Надя чувствовала, с рано пробудившейся гордостью и без чьих-либо объяснений, что люди, которых посещал ее отец, были не такими, как все, и что их дома чем-то напоминали одинокие зыбкие островки посреди огромной обыденной реальности, тоже казавшейся ей враждебной, хотя она не знала никакой другой. Они возвращались с последним поездом, когда ее мать уже была в постели: ложилась, оставив на низком столике перед диваном неубранный бокал и ведерко с растаявшим льдом и не выключив телевизор. Надя потихоньку надевала пижаму, расчесывала волосы, чистила зубы. Опершись локтем о дверь ванной, отец смотрел на нее с той же легкой улыбкой, блестевшей в его глазах во время праздника: улыбкой, едва заметно изгибавшей его губы и, возможно, существовавшей лишь для нее одной. Она целовала отца, говорила ему по-испански «спокойной ночи», ложилась в постель, не гася свет, и ждала с закрытыми глазами, чтобы он вошел, безмолвно прося его об этом. Отец осторожно стучал в дверь и подходил к кровати с испанской книгой в руках. Надя слушала его голос, засыпая, и ей казалось, что она слабеет, а свет постепенно гаснет, и, наконец, тишина, наполненная голосами, и уже не страшная темнота окутывали ее.

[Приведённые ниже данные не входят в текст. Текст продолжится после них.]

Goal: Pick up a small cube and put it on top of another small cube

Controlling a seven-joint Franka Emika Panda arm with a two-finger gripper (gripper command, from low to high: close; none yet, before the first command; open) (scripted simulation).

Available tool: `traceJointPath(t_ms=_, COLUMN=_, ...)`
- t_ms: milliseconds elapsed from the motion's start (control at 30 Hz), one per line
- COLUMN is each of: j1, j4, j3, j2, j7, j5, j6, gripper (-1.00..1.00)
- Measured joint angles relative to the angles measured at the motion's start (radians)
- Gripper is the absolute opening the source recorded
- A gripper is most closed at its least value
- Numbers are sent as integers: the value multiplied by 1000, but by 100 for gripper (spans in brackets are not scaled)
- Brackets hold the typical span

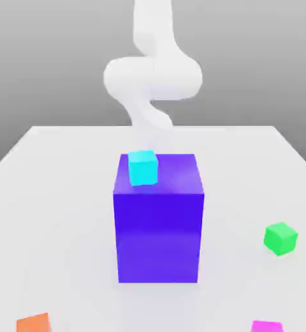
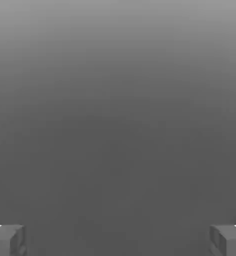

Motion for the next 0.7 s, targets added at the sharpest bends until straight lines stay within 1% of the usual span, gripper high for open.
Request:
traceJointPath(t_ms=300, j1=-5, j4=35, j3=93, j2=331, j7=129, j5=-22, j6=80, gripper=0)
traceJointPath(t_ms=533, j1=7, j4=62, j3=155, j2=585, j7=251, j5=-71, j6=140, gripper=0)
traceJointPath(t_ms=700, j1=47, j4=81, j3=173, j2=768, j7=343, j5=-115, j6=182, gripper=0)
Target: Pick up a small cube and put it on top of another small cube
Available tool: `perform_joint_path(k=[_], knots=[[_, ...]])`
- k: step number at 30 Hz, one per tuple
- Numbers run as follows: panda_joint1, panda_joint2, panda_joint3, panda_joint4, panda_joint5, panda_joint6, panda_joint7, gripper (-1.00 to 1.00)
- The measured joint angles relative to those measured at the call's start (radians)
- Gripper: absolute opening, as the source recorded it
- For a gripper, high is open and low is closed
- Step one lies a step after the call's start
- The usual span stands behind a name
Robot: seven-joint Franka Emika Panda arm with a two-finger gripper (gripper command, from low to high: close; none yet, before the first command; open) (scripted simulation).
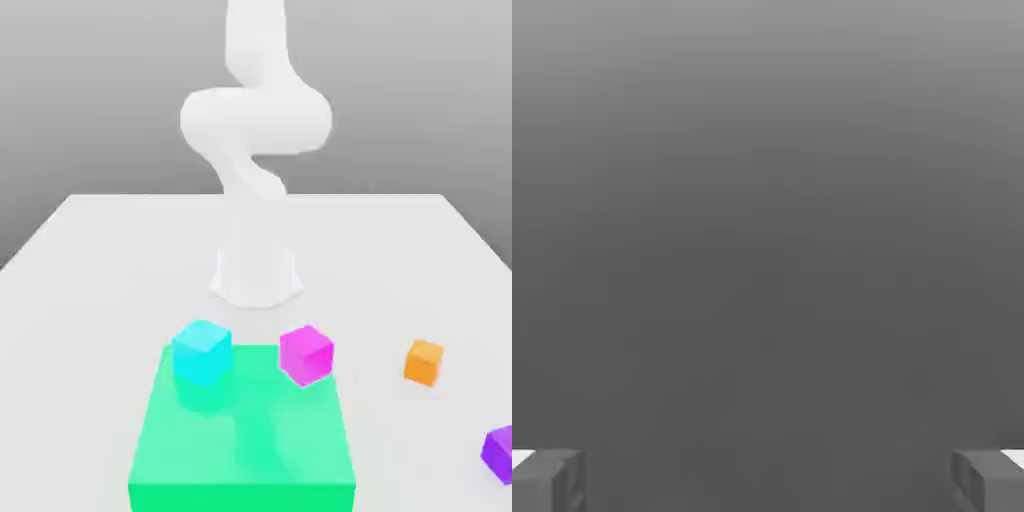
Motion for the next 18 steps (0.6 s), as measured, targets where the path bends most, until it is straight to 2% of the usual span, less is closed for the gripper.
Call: perform_joint_path(k=[18], knots=[[0.404,0.361,-0.058,-0.234,-0.031,0.248,-0.767,0.00]])
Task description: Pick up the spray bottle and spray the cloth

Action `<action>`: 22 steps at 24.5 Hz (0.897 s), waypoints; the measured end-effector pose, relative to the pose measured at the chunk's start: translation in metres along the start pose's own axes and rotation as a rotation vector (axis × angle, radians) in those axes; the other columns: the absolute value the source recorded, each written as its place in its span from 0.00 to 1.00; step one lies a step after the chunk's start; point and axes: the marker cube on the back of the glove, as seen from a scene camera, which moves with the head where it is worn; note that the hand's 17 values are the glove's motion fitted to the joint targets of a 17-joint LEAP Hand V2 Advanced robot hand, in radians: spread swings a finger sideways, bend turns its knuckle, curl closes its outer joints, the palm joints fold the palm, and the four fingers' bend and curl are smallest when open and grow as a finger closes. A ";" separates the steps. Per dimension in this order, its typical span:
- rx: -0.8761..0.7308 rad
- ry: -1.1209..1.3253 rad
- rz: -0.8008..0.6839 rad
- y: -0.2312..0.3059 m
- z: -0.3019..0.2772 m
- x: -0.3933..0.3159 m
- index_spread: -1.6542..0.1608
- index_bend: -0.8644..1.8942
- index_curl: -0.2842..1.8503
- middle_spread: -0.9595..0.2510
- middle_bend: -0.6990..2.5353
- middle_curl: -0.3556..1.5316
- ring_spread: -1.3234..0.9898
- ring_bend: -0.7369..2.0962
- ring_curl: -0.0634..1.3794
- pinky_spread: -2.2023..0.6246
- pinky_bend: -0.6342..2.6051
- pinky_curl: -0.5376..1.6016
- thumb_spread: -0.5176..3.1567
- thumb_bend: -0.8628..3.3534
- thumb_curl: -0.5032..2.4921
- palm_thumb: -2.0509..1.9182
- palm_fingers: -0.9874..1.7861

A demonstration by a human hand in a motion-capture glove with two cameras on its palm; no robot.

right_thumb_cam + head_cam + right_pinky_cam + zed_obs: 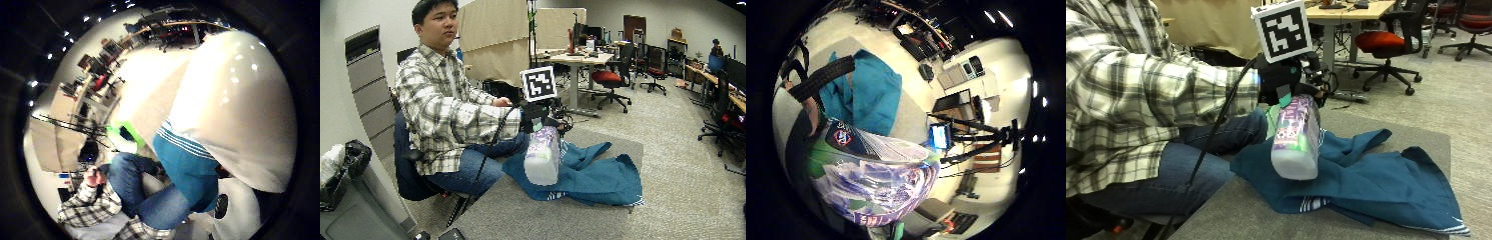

Надя уже спала, но чувствовала, как он поправляет ей одеяло, целует в лоб и проводит рукой по волосам, а потом слышала удаляющиеся шаги и звук тихо притворенной двери. Ей снились герои из сказок, которые отец ей читал, и иногда – всадник на лошади, лес и замок в тумане – как на гравюре, висевшей в его кабинете.
Я представляю, как Надя постепенно привыкает к улицам и зиме Махины, сначала гуляя в сопровождении отца, а потом отваживаясь ходить в одиночестве, несомненно, забредая иногда в квартал Сан-Лоренсо, на улицу Посо, где на нее, наверное, с любопытством смотрели женщины – может быть, моя мать и бабушка Леонор, подметавшие у входа в дом и поливавшие мостовую водой. Возможно, Надя встречалась и со мной, а потом отправлялась обратно по площади Генерала Ордуньи и улице Тринидад до Новой башни, где включался по вечерам фонтан. Она проходила перед школой, когда там звенел звонок, открывались двери и я с друзьями пересекал проспект Рамона-и-Кахаля, направляясь в «Мартос», чтобы слушать там музыку и пить пиво. Я выделяю Надю среди школьниц, выходящих с мешками для спортивной формы за
спиной и прижатыми к груди книгами и тетрадями, не только из-за лица и цвета волос, но и потому, что у нее другая походка – не вразвалку, как у остальных девушек, – у нее нет сумки, она не накрашена и выглядит младше своих ровесниц. Но, может, это не плод воображения, а действительно воспоминание, пусть даже я вспоминаю не совсем Надю, а одну из тех девушек-иностранок, появлявшихся время от времени в Махине и приносивших с собой тот же дух недоступной свободы й надежд, опьянявший меня, когда я слушал в «Мартосе» песни на английском языке. Марина и ее подруги носят туфли на каблуках, пользуются тушью для ресниц и кремом, подкрашивают веки тенями, выщипывают брови и посещают каждую пятницу парикмахерскую. Надя ходила тогда так же, как теперь – с беззаботной естественностью, останавливаясь, чтобы рассмотреть что-нибудь, и забывая потом, в каком направлении шла, на ней ковбойские сапоги или кеды и чуть великоватая куртка. Она проходит мимо школы, может быть, видит меня, и мое лицо кажется ей знакомым. Она думает, что уже поздно и пора возвращаться домой, чтобы готовить отцу ужин: скоро стемнеет, и начинается мелкий дождь. Надя сталкивается с кем-то, оборачивается и извиняется по-английски, она где-то уже видела этого человека, но сейчас не может вспомнить, где именно: это мужчина тридцати с лишним лет, в вельветовом пиджаке, галстуке, в очках и с черным преподавательским портфелем. А я, не видевший ее и даже не знающий о ее существовании, бросаю монету в музыкальный автомат в «Мартосе» и сажусь рядом с друзьями со стаканом пива в руке, чтобы послушать песню Джимми Хендрикса: Мартин, кивая в такт музыке, просматривает свои записи по химии; Серрано затягивается сигаретой, прикрыв глаза, и медленно выпускает дым изо рта с таким видом, с каким, как нам сказали, курят гашиш; Феликс сидит с отсутствующим выражением на лице – эта музыка наводит на него скуку. Теперь я испытываю ревность, представляя себе эту встречу, и хочу, чтобы Надя не столкнулась с этим человеком, не извинилась и не узнала его.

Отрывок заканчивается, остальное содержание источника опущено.